» WORK ORDER: Scan the data below and report how many lines include the word "Worksheet". Nothing else is wanted.

» INPUT DATA:
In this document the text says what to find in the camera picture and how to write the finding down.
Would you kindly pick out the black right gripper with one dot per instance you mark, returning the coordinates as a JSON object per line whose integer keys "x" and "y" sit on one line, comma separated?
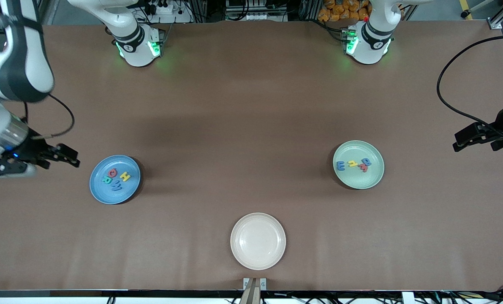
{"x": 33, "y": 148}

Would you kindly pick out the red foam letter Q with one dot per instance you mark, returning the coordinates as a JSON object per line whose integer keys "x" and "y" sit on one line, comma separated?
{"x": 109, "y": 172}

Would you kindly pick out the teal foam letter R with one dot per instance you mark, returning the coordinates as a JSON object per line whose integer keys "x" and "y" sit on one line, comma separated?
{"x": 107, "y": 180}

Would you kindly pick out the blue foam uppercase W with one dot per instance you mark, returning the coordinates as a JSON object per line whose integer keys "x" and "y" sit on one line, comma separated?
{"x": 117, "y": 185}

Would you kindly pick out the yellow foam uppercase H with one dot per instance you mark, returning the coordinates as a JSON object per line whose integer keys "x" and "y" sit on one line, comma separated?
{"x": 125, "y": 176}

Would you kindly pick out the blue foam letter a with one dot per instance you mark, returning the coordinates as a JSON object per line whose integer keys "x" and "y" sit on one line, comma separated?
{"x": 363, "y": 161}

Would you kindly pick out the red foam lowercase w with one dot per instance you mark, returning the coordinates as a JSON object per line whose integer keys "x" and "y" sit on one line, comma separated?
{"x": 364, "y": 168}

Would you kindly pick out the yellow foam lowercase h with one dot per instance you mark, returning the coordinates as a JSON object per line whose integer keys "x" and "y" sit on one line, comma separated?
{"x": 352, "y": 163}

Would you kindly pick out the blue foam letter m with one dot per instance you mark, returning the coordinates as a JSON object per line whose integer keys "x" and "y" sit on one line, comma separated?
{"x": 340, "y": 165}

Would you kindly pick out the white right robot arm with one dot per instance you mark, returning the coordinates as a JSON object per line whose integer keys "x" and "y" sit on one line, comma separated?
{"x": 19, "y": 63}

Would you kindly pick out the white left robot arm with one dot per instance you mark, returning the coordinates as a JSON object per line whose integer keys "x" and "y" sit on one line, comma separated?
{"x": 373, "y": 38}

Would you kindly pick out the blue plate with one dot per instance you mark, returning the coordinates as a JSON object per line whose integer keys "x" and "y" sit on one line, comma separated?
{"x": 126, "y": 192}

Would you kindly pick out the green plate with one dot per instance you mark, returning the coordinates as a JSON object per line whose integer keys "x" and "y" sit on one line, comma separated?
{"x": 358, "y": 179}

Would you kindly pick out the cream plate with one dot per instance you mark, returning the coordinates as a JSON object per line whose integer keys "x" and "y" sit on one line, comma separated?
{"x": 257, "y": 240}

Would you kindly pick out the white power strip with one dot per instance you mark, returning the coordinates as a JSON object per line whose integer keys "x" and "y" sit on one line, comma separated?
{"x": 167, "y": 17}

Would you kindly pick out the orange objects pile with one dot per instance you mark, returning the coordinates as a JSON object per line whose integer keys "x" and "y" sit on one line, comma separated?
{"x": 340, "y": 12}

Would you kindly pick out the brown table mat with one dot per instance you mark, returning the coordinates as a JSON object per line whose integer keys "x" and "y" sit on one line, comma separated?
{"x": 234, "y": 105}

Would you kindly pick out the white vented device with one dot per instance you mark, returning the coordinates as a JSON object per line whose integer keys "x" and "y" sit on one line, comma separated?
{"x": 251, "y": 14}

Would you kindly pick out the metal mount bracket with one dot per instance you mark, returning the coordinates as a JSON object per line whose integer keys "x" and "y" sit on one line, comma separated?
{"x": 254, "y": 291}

* * *

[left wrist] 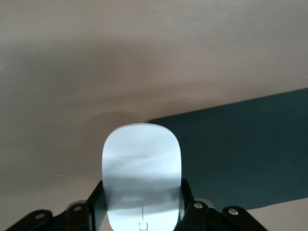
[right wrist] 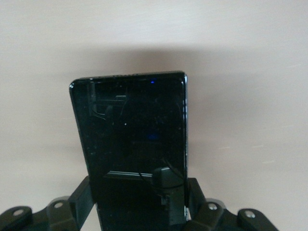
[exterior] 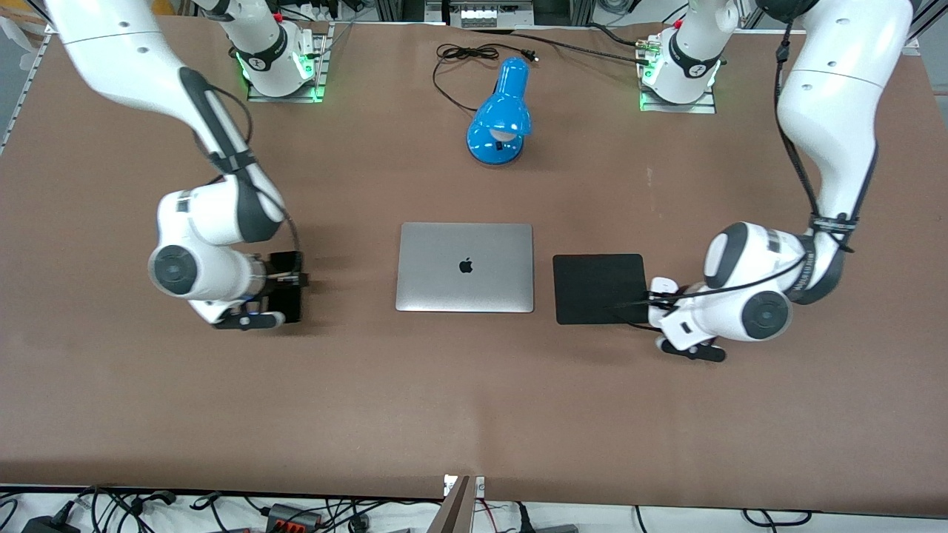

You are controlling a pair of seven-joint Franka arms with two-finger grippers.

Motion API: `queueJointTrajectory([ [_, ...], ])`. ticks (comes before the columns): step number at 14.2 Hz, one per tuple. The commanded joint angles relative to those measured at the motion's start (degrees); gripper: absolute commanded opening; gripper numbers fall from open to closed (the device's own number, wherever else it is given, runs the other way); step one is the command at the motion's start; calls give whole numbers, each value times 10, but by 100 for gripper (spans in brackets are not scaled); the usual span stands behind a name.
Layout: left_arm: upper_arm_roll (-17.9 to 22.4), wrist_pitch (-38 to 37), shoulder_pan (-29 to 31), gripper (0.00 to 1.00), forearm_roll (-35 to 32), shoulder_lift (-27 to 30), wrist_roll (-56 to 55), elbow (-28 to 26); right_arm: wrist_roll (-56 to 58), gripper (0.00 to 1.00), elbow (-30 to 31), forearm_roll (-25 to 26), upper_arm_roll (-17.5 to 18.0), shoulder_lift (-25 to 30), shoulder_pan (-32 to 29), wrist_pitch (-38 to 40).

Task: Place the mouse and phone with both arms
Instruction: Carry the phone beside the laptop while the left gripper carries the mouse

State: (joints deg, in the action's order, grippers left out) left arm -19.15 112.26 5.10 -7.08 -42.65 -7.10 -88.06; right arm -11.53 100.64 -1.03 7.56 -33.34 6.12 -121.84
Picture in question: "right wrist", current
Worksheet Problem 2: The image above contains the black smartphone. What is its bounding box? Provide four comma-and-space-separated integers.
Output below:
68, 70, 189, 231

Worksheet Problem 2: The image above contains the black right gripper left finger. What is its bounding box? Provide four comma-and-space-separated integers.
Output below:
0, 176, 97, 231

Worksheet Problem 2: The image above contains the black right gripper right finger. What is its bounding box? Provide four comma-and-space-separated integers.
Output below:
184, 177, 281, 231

» RESULT OF THE EXERCISE: 3